I did as she ordered, silently fuming at the injustice of it all. Humiliation and boredom weighed heavily on me as I stood dressed only in my pyjamas. Summer vacation was almost upon us and everybody else was in a celebratory mood. The sound of the television and boys’ excited chattering wafted from the Quiet Room as shafts of golden evening sunlight lit up the rotunda beyond the glass doors.

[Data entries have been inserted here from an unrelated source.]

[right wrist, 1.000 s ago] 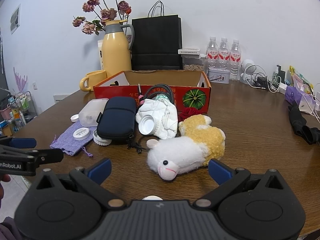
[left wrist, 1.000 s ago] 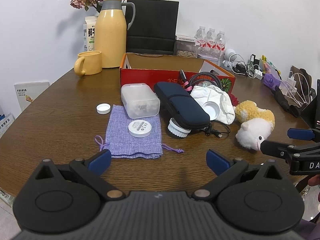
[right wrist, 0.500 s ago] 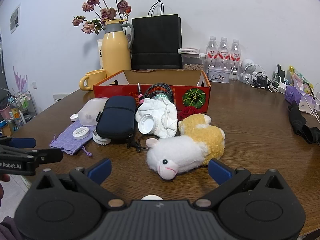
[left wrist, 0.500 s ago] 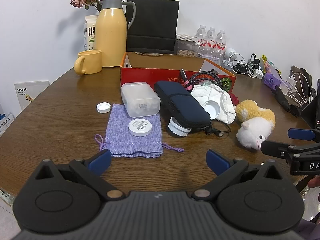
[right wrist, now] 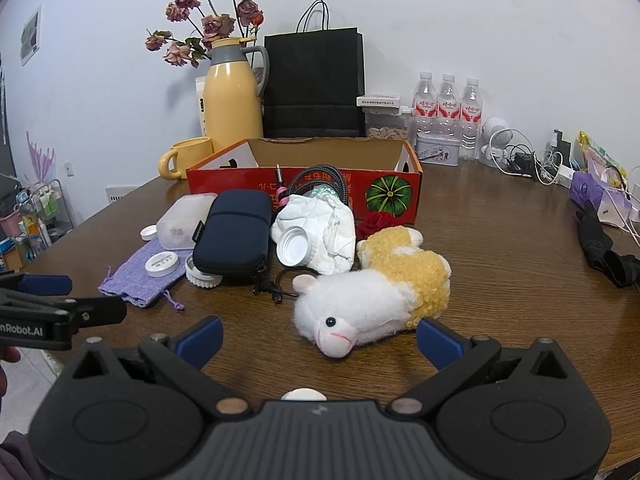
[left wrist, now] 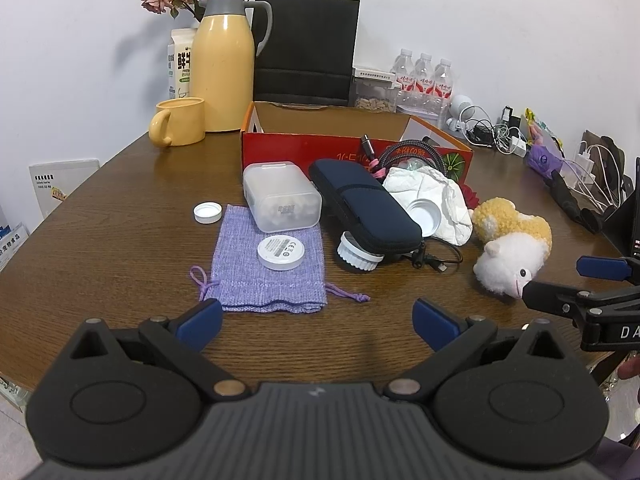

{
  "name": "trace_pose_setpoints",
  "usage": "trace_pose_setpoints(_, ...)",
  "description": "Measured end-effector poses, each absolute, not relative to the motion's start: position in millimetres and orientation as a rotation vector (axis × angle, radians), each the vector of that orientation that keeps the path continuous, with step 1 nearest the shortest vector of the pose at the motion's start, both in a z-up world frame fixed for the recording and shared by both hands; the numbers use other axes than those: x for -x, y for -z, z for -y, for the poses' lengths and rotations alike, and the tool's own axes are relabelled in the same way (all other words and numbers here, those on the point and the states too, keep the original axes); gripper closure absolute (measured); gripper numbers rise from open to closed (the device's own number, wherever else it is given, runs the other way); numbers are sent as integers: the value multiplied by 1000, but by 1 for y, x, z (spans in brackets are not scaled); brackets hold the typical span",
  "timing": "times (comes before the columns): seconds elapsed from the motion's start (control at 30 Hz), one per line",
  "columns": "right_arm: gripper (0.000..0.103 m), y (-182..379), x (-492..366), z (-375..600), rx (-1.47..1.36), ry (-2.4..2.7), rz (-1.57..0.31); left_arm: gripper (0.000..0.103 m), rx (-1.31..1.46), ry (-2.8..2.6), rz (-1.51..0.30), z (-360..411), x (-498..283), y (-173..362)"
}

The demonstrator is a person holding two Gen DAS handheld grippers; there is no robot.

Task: Organize objects

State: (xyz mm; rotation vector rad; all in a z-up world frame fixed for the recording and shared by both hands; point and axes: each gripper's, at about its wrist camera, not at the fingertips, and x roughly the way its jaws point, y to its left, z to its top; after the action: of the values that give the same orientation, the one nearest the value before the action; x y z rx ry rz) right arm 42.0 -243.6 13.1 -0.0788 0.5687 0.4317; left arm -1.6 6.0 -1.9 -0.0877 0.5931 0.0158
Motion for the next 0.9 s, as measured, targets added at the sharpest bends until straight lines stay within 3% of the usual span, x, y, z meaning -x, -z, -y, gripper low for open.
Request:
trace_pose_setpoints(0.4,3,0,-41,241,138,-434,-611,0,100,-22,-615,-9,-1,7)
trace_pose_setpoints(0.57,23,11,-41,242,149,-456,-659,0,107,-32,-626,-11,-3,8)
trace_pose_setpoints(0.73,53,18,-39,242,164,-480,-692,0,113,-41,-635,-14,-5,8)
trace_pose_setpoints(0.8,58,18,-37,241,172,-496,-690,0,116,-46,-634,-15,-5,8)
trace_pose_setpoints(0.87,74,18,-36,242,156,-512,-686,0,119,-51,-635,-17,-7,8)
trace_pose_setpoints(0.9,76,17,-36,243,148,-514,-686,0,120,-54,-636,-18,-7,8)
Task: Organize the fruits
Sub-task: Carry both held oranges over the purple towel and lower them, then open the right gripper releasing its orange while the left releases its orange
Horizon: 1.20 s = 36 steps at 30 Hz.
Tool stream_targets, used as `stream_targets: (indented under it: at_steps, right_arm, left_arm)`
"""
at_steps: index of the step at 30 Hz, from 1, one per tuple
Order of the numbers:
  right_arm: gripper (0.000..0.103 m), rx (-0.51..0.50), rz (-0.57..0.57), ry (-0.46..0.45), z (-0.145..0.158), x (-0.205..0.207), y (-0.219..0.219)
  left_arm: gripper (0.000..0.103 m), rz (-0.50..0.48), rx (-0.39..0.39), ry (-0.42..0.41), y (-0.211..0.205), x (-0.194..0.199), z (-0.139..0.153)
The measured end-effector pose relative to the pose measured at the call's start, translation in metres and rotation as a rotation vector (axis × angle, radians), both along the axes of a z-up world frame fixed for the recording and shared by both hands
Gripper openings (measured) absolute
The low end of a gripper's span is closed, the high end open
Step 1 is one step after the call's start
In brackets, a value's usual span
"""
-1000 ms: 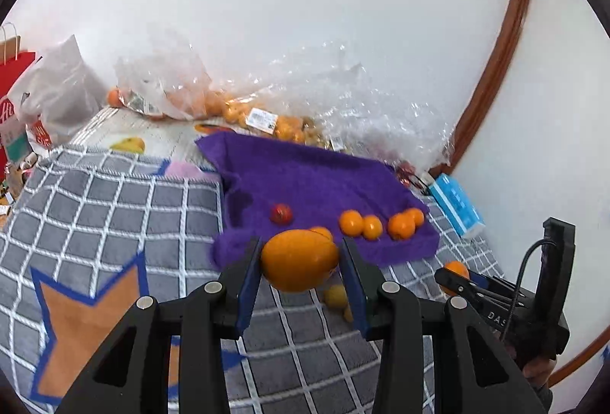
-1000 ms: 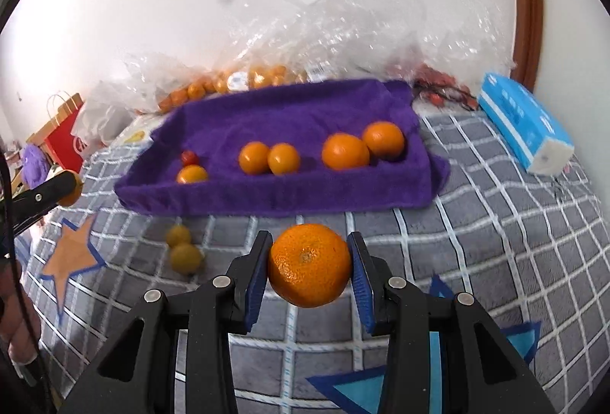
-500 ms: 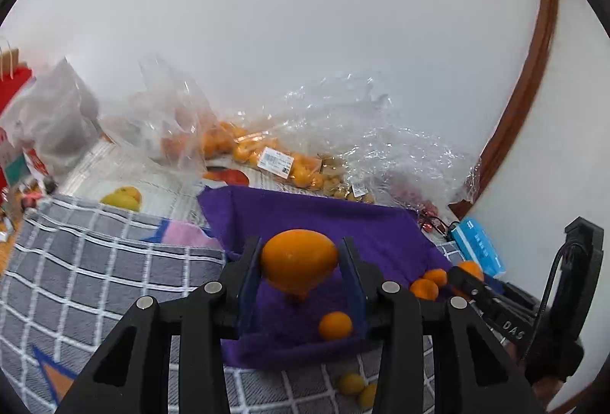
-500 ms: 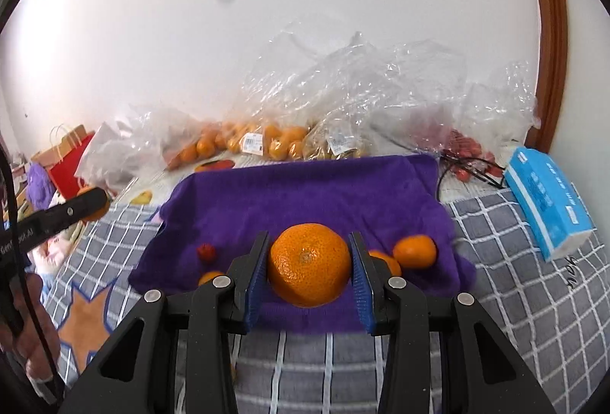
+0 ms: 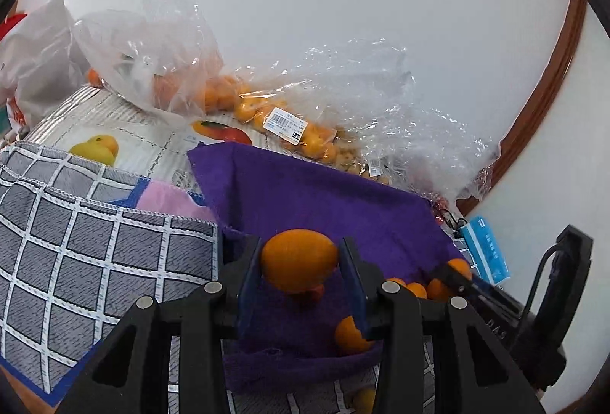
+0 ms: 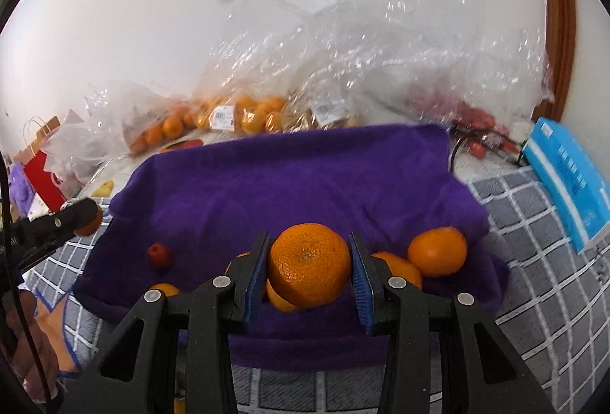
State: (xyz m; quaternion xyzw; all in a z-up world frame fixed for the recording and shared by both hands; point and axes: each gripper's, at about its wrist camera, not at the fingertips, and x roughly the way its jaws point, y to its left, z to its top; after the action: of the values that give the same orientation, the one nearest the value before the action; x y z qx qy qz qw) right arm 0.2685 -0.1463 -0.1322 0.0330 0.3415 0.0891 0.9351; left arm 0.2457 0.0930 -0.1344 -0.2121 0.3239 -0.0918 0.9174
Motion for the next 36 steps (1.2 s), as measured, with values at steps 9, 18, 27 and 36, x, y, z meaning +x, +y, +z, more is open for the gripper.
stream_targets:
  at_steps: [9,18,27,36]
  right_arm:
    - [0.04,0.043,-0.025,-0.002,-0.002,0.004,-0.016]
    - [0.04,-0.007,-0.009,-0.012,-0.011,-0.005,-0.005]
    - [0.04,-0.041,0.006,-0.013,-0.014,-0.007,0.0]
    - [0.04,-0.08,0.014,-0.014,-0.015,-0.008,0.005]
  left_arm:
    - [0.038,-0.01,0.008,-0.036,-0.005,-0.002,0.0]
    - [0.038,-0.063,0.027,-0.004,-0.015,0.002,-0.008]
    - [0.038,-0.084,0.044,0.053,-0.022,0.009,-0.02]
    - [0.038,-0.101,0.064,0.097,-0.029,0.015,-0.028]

As I stood, my mind wandered. I heard a rumour that I, as well as some other boys, would be moving up to the intermediate dorm in September. The thought of being out from under Mrs. Parker’s thumb encouraged me. She would have no power over me up there. Unfortunately, that was of no help to me at the moment. My legs grew tired as I endured my punishment. Eventually, I resorted to leaning against the wall. That only afforded me a little relief.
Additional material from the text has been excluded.